Незнакомец со вниманием слушал Мазепу, видно было, что речь его уже западала ему глубоко в душу, но при последних словах брови незнакомца нахмурились.

– Ге, что вспоминать! – произнес он угрюмо. – Тогда ведь и все Запорожье, и мы все, как один, за Дорошенко стояли, и как все складывалось хорошо! Эх! – Он вздохнул глубоко и с досадою махнул рукой. – Вот ты все стоишь за Дорошенко и выхваливаешь его, а вспомни сам, сумел ли он воспользоваться придатной минутой? Он, гетман, сам ускакал от войска! И в какую минуту полетел он в Чигирин жинку стеречь и тем разрушил все дело! Вот за этот самый поступок и отвернулись от него сердца всех запорожцев. Бабий! – последнее слово незнакомец произнес с каким-то особенным презрением и, поднявши высоко заплесневелую фляжку, перегнул ее над своим кубком.

Тусклый свет свечи отразился в бриллианте, и камень загорелся тысячью огней. Этот блеск словно ослепил Мазепу.

«Пора, придатная минута», – пронеслось у него в голове, и сердце его замерло. Все политические соображения отлетели от него в одно мгновенье… Дорошенко, Ханенко – все отошло на задний план, он только и помнил, что теперь как раз настала удобная минута для того, чтобы перевести разговор на кольцо, и решился начать.

– Что ж? Это верно, – заговорил он каким-то напряженным голосом, – тем своим вчинком нанес гетман всему войску большой урон. Виноват, сам знает и кается… Да, все сердце! Ох–ох! – Мазепа вздохнул. – Кто из нас без греха? Вот и ты, – Мазепа сделал над собой невероятное усилие и улыбнулся, – все, гм… на бабийство нападаешь, а перстень дивочий носишь… хороший перстень, хороший, а ну-ка, покажи его.

– Изволь! – незнакомец снял с пальца кольцо и подал его Мазепе. – Фу, да и холодные же у тебя руки, словно у жабы!

– Замерз я, – произнес с какой-то неловкой улыбкой Мазепа и, положив кольцо на ладони, жадно впился в него глазами. На внутренней стороне кольца виднелось изображение двух соединенных рук. Не было сомнений – это было его кольцо, его! Кровь ударила в лицо Мазепе, рука его задрожала – и кольцо со звоном покатилось на каменный пол. Но это происшествие случилось кстати: с необычайной поспешностью бросился он поднимать перстень и скрыл таким образом свое взволнованное лицо. Через несколько секунд ему удалось отчасти овладеть собою, и он занял снова свое место.

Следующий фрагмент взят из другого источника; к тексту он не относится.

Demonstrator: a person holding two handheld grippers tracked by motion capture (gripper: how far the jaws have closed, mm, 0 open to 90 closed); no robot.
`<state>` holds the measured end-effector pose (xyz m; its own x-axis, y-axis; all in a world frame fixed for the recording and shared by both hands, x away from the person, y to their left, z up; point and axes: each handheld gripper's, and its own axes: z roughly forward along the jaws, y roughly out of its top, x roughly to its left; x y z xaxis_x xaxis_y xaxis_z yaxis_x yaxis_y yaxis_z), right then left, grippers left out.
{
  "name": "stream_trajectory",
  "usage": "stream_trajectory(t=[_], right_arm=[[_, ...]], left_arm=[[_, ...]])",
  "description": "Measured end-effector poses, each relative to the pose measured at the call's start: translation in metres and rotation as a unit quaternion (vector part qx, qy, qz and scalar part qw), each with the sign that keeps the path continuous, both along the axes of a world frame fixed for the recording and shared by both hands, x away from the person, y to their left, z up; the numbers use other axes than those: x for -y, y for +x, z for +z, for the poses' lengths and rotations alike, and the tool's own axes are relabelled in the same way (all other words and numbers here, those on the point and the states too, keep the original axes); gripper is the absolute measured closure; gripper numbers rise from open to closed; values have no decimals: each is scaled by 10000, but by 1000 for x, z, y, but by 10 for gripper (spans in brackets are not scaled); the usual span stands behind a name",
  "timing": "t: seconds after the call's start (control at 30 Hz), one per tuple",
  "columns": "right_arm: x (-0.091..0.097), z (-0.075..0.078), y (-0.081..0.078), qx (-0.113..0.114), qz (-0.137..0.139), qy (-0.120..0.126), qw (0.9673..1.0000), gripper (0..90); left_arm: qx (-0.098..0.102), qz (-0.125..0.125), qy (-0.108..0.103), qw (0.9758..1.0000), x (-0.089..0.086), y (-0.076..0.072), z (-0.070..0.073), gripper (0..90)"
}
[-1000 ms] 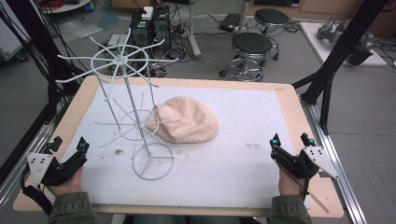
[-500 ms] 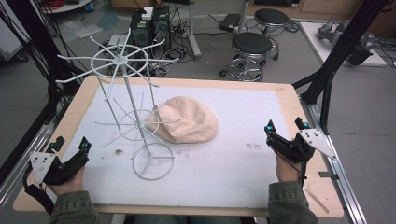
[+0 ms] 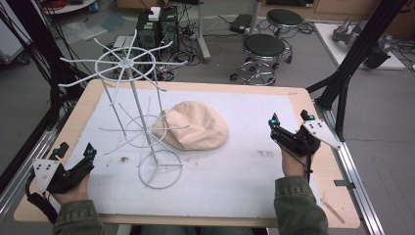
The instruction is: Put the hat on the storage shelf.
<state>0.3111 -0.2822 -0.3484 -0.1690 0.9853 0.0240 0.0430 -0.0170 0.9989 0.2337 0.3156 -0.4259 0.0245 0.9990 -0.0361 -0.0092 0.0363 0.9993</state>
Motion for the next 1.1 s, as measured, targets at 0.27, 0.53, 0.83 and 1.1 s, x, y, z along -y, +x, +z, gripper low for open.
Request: stream_trajectory(t=[0.27, 0.53, 0.83, 1.1], right_arm=[[-13, 1, 23, -129, 285, -40, 9995, 59], [-27, -1, 36, -190, 624, -45, 9979, 60], [-42, -2, 53, -257, 870, -55, 9959, 60], [-46, -3, 66, -395, 1037, -22, 9938, 60]], left_arm=[[-4, 3, -6, 10000, 0, 1, 0, 245], [-6, -1, -12, 10000, 0, 1, 0, 245], [30, 19, -7, 10000, 0, 0, 0, 245], [27, 28, -13, 10000, 0, 1, 0, 245]])
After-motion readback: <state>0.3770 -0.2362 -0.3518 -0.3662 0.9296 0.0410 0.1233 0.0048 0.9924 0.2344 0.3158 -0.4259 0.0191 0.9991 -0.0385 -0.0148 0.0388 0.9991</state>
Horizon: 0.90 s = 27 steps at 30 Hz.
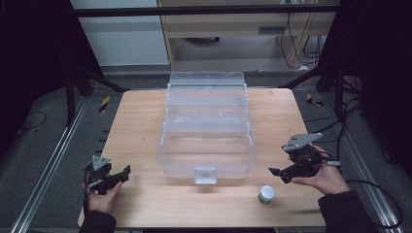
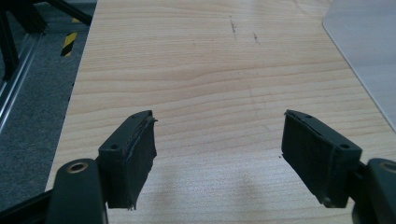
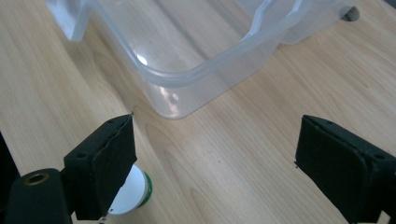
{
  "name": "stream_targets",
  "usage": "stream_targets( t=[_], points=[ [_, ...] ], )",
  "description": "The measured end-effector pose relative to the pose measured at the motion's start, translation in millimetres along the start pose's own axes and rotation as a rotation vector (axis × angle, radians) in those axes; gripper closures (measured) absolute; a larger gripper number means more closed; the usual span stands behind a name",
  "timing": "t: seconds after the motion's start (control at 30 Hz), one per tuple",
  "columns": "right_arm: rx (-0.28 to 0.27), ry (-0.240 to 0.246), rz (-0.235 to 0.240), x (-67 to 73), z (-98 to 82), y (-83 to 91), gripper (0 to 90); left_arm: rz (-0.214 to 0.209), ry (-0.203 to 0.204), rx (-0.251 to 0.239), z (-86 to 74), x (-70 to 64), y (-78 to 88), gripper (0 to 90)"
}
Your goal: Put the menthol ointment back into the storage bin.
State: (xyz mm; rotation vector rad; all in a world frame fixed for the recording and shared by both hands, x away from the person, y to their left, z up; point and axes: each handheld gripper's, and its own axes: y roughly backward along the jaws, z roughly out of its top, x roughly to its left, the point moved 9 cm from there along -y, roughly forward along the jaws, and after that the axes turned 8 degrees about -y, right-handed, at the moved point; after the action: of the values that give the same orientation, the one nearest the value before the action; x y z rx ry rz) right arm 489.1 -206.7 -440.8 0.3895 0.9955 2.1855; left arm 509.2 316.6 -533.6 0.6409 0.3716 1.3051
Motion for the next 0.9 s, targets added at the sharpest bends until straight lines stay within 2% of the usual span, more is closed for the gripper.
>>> stream_targets(
  t=[0.03, 0.13, 0.33, 0.9],
  points=[
    [0.025, 0.027, 0.004, 2.9, -2.0, -1.7, 12.4, -0.001, -0.001, 0.000, 0.0, 0.0, -0.1, 25.3],
    [0.052, 0.042, 0.029, 7.8, -4.3, -2.8, 12.5, 0.002, -0.001, 0.000, 0.1, 0.6, 0.1, 25.3],
    [0.128, 0.109, 0.067, 18.6, -12.1, -6.9, 13.2, 0.002, -0.002, 0.002, -0.3, 0.5, -0.1, 25.3],
    [0.290, 0.219, 0.141, 41.7, -32.3, -19.8, 21.0, 0.001, -0.009, 0.006, -0.1, 0.5, -0.8, 25.3]
  ],
)
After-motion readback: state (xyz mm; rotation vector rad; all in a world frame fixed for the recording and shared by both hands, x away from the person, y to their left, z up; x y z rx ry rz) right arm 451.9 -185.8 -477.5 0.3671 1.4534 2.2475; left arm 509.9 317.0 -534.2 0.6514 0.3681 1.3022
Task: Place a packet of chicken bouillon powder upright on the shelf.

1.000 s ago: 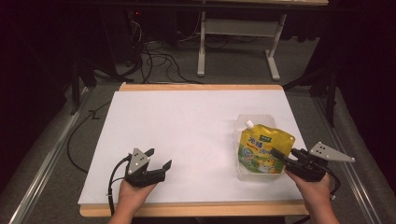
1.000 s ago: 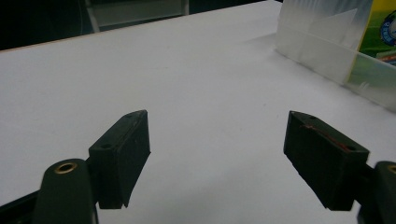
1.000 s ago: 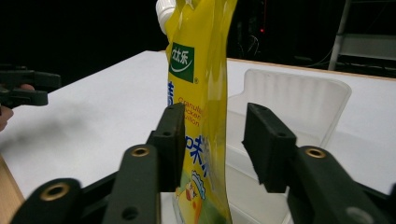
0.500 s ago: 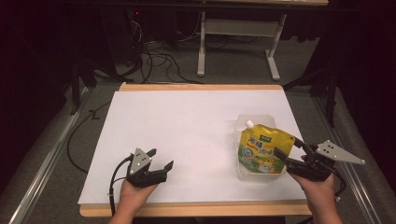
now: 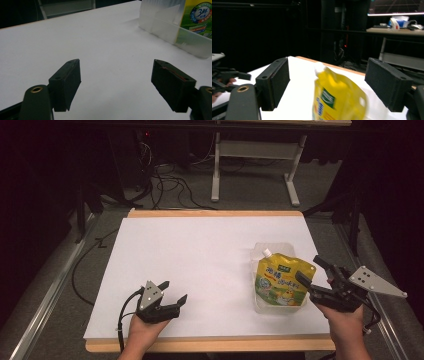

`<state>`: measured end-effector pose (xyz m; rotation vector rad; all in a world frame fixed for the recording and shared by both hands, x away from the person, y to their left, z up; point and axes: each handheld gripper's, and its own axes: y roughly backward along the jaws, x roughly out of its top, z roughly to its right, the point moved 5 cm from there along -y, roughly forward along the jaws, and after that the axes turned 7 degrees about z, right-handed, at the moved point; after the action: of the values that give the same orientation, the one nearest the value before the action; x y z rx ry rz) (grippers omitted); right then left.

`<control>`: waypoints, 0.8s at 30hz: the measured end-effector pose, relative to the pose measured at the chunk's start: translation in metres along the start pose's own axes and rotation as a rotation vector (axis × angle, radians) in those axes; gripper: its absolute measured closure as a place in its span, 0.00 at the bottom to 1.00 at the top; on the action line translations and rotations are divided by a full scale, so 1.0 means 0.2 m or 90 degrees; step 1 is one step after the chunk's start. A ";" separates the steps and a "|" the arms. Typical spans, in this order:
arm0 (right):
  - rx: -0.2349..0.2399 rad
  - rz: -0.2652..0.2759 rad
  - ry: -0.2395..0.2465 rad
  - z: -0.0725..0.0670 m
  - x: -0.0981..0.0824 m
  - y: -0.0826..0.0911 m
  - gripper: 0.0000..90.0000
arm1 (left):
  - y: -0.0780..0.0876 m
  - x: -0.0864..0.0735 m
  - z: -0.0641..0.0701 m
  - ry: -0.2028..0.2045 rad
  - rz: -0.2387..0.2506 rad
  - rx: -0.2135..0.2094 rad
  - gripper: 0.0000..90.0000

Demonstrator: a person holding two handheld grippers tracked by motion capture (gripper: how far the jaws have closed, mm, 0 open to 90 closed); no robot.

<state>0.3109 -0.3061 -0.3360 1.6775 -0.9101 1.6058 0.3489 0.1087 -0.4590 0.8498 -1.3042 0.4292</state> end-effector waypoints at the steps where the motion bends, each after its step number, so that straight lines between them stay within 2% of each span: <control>1: 0.008 0.004 0.001 -0.02 0.01 -0.01 0.22 | 0.00 0.00 0.00 0.001 0.001 0.002 0.27; 4: 0.030 0.004 0.016 -0.08 0.04 -0.03 0.22 | 0.01 0.00 0.00 0.001 0.002 0.004 0.27; 5: 0.030 0.004 0.016 -0.08 0.04 -0.03 0.22 | 0.01 0.00 0.00 0.004 0.004 0.004 0.27; 6: 0.044 0.007 0.020 -0.13 0.05 -0.04 0.22 | 0.02 0.00 -0.01 0.005 0.005 0.005 0.27; 9: 0.067 0.007 0.022 -0.18 0.06 -0.06 0.23 | 0.02 0.00 -0.01 0.009 0.006 0.006 0.27; 11: 0.075 0.006 0.021 -0.20 0.06 -0.07 0.23 | 0.03 0.00 0.00 0.011 0.008 0.003 0.27; 13: 0.094 -0.006 0.020 -0.25 0.03 -0.11 0.23 | 0.03 0.01 0.02 0.008 0.014 -0.003 0.28; 14: 0.100 -0.012 0.020 -0.27 0.01 -0.12 0.23 | 0.03 0.01 0.04 -0.003 0.012 -0.010 0.28; 15: 0.100 -0.012 0.020 -0.27 0.01 -0.12 0.23 | 0.03 0.01 0.04 -0.003 0.012 -0.010 0.28; 16: 0.113 -0.025 0.016 -0.30 -0.02 -0.15 0.23 | 0.02 0.01 0.05 -0.009 0.010 -0.015 0.28; 17: 0.113 -0.025 0.016 -0.30 -0.02 -0.15 0.23 | 0.02 0.01 0.05 -0.009 0.010 -0.015 0.28; 18: 0.124 -0.042 0.013 -0.32 -0.07 -0.18 0.23 | 0.02 0.01 0.06 -0.010 0.008 -0.017 0.28; 20: 0.128 -0.047 0.009 -0.33 -0.10 -0.20 0.23 | 0.01 0.01 0.07 -0.013 0.004 -0.023 0.28; 24: 0.148 -0.099 -0.018 -0.39 -0.28 -0.26 0.23 | 0.01 0.00 0.07 -0.012 0.000 -0.029 0.28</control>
<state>0.3108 -0.2099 -0.3870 1.8839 -0.6062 1.6344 0.3388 0.0991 -0.4575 0.8172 -1.3265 0.3912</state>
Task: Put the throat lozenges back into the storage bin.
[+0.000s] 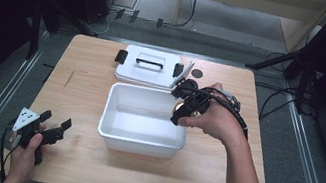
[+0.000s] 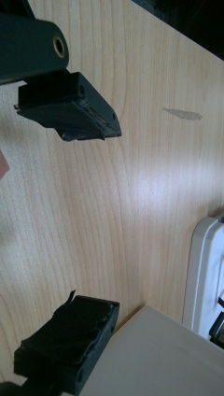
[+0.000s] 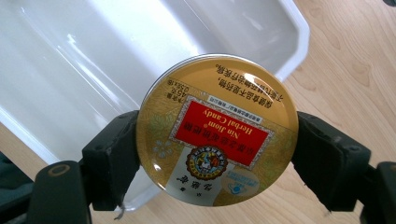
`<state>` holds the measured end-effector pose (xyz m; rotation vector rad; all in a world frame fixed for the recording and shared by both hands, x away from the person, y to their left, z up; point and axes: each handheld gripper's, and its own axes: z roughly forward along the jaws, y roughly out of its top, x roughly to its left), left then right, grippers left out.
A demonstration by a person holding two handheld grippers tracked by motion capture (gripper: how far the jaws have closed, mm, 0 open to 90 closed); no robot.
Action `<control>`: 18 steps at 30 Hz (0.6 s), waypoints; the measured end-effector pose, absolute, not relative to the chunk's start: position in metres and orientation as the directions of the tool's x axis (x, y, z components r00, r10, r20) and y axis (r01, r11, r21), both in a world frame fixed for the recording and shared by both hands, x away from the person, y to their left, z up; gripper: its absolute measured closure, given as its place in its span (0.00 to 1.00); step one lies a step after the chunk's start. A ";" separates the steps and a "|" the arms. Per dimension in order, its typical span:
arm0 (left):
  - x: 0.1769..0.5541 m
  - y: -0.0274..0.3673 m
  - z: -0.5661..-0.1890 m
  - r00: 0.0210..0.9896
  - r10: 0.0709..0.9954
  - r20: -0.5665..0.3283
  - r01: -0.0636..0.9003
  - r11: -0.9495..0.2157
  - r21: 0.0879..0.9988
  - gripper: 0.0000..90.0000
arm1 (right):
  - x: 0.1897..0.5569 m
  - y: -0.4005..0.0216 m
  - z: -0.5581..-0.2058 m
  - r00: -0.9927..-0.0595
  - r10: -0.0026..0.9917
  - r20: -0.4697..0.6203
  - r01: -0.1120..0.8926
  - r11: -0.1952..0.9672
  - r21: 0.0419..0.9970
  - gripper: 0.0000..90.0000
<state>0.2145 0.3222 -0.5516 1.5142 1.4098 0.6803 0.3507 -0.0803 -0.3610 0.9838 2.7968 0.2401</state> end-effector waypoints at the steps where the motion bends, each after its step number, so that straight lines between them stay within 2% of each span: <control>1: 0.215 0.322 -0.552 0.189 0.963 -0.191 0.450 0.088 0.889 0.16 | 0.351 -0.079 -0.361 -0.773 0.625 -0.108 0.598 0.775 0.206 0.23; 14: 0.215 0.322 -0.552 0.188 0.963 -0.193 0.451 0.090 0.888 0.16 | 0.350 -0.062 -0.367 -0.804 0.584 -0.111 0.555 0.805 0.209 0.23; 18: 0.215 0.322 -0.552 0.188 0.963 -0.195 0.451 0.091 0.888 0.16 | 0.349 -0.059 -0.370 -0.831 0.542 -0.125 0.509 0.832 0.223 0.23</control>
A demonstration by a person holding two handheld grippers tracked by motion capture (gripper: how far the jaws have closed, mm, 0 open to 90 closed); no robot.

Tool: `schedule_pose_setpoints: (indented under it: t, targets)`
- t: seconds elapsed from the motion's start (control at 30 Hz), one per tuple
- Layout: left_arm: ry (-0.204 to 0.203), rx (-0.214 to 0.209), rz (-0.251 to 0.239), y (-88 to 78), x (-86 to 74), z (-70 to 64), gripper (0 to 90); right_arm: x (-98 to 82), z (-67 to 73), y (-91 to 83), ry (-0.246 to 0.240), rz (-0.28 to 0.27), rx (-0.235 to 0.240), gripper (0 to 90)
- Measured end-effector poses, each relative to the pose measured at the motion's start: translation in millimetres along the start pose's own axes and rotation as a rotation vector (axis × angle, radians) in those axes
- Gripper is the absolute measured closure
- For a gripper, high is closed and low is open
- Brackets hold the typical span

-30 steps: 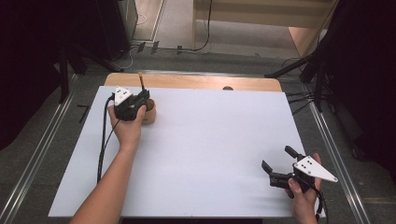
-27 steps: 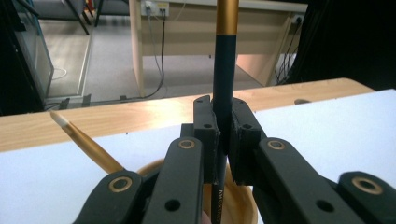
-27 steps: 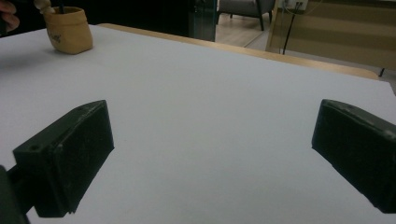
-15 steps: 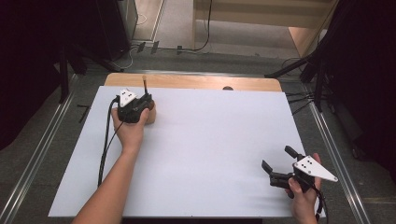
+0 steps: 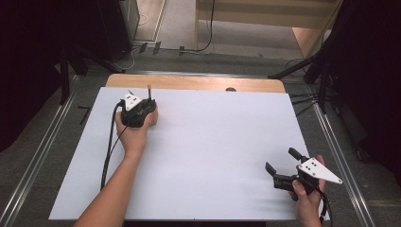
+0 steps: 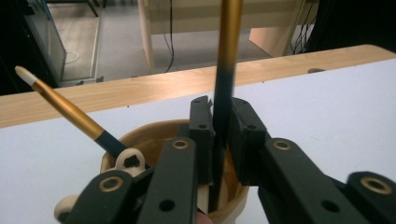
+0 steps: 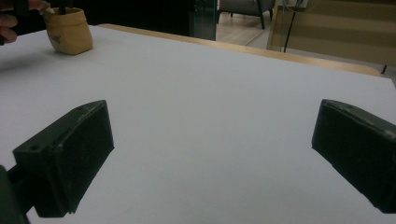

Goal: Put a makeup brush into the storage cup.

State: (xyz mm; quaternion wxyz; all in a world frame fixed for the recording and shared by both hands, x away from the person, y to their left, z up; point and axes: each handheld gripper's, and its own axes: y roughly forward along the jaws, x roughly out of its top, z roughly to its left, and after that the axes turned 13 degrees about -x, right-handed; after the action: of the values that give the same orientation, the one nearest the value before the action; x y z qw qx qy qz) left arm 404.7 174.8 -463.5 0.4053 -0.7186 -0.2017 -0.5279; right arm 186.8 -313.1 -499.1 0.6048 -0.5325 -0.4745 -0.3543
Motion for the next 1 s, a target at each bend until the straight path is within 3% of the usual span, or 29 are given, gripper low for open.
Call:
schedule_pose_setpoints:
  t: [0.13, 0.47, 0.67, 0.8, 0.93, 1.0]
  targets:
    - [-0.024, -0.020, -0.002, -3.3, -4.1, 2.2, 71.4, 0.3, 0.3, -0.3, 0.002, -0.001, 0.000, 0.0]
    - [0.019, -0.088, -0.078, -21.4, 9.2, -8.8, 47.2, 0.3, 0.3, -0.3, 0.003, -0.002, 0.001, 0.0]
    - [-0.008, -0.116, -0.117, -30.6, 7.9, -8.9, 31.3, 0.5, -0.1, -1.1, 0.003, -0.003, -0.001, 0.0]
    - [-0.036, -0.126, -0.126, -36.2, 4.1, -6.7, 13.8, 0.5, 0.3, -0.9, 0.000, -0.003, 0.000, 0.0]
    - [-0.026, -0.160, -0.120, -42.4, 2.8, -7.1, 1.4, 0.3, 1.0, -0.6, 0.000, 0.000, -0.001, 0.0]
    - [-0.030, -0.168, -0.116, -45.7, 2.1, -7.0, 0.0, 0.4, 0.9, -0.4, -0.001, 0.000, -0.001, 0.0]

– Вот так случай, чуть–чуть было не потерял твой перстень… Тогда, думаю, и головы бы моей не пожалел. Хе–хе! Верно, какая-нибудь чернобровая на память подарила? – Мазепа попробовал подмигнуть глазом и улыбнуться, но улыбка не вышла, и вместо нее на лице его появилась какая-то гримаса.

– Да нет, какая там чернобровая! – горожанин махнул со смехом рукой. – Слава Богу, с этим товаром не знаюсь!

Мазепа вспыхнул.

– Не… не знаешься? – произнес он поспешно, забывая свою осторожность. – Так где же ты достал его, где?..

Горожанин с удивлением взглянул на Мазепу: лицо последнего всеми своими чертами изображало одно ожидание и нетерпение, глаза так и впивались в незнакомца, в его уста, словно хотели поймать готовое вылететь из них слово.

– Купил, – произнес он, – да скажи на милость, что это с тобой?

Но Мазепа не слыхал его вопроса; все лицо его просияло от радости.

– Купил, купил? – вскричал он, вскакивая с места.

– Да что это с тобою? Охмелел ты, что ли? – вскричал в свою очередь изумленный незнакомец и также поднялся с места.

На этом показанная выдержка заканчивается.